Short summary: multiple arenas cause higher memory fragmentation that can lead to 2-3x higher memory consumption.
While glibc malloc was designed for single-threaded applications and later optimized for multithreaded services, TCMalloc was built for multithreading at the beginning. Let’s take a look at how it tries to solve the problems we just talked about. The TCMalloc design is more complex, so if you want to understand the details I recommend reading the official design page. Here is a high level view of its design:
Here we can see 3 main parts of TCMalloc design:
- Back-end: allocates big chunks of memory from the system, returns these chunks back to the operating system when they are not needed and also serves big allocation requests.
- Front-end: serves allocation requests, there is one cache per core.
- Middle-end: this is a core part of the TCMalloc design, which helps to significantly reduce fragmentation for multithreaded applications. It populates caches and returns unused memory to the back-end, but most importantly it can move memory from one cache to another, dramatically improving memory reuse.
Let’s look how it works on the example that we showed for malloc:
Here we see the following:
- Cache 2 has a chunk of memory that it doesn’t need, so it returns it to the middle-end
- Thread 1 requests 20kb of memory from cache 1
- Cache 1 doesn’t have a chunk of memory of that size, so it requests this memory from middle-end, where it can reuse memory from cache 2
This design dramatically improves memory reuse. If memory was freed by one thread it can be moved to the middle-end and later reused by other threads.
The main goal of this post is to make people aware of the importance of the choice of memory allocator. After deploying TCMalloc, we decreased memory usage by 2.5 times.

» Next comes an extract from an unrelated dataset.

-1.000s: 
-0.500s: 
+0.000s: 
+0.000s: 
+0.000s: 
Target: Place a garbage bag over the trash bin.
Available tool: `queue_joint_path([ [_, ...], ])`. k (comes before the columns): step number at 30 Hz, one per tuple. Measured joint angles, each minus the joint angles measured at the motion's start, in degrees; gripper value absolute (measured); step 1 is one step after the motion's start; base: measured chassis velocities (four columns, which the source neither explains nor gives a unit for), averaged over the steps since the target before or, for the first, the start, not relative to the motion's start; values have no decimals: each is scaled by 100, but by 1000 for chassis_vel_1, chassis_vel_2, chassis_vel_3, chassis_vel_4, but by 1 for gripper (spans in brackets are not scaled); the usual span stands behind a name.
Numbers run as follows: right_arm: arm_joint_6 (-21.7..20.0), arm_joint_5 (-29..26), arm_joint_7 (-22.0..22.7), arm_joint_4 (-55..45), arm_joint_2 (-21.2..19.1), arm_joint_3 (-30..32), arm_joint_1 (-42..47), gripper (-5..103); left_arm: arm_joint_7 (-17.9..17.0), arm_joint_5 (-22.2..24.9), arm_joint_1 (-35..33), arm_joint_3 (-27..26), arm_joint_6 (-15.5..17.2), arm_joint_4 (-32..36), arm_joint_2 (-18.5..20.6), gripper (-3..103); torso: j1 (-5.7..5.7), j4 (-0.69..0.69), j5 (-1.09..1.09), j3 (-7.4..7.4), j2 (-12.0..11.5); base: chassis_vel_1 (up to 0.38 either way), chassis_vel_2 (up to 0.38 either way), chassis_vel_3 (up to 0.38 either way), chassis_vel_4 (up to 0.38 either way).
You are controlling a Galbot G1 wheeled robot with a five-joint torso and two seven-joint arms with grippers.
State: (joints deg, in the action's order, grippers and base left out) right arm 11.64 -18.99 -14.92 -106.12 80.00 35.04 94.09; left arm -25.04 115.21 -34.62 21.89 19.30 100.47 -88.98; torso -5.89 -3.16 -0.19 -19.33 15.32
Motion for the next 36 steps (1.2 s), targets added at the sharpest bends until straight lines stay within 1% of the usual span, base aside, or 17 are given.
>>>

Usage of an allocator which is not optimal for a workload can cause a huge waste of memory. If you have a long-running application with a lot of threads and care about memory usage then glibc malloc is probably not your choice. Allocators that are designed for multithreaded services, like TCMalloc, jemalloc and others can provide much better memory utilization. So be conscious of this factor and go and check how much memory your application wastes.